## What to do
Set down the data below in full, exactly as it reads, but without the pictures.

## Dataset excerpt
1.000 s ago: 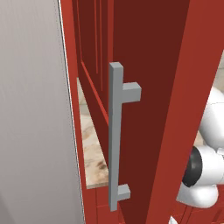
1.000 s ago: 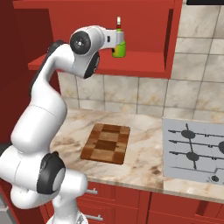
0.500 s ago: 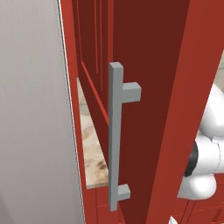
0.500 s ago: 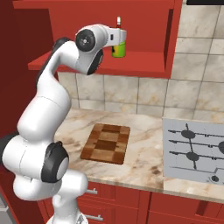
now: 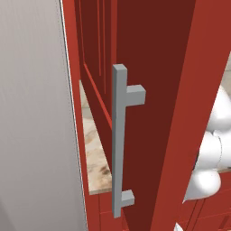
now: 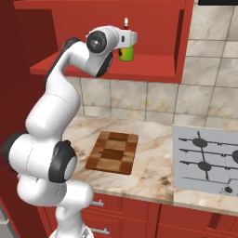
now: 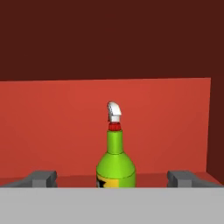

## Result of the exercise
1.000 s ago: 
1.000 s ago: 
0.500 s ago: 
0.500 s ago: 
now: 
now: 
now: 

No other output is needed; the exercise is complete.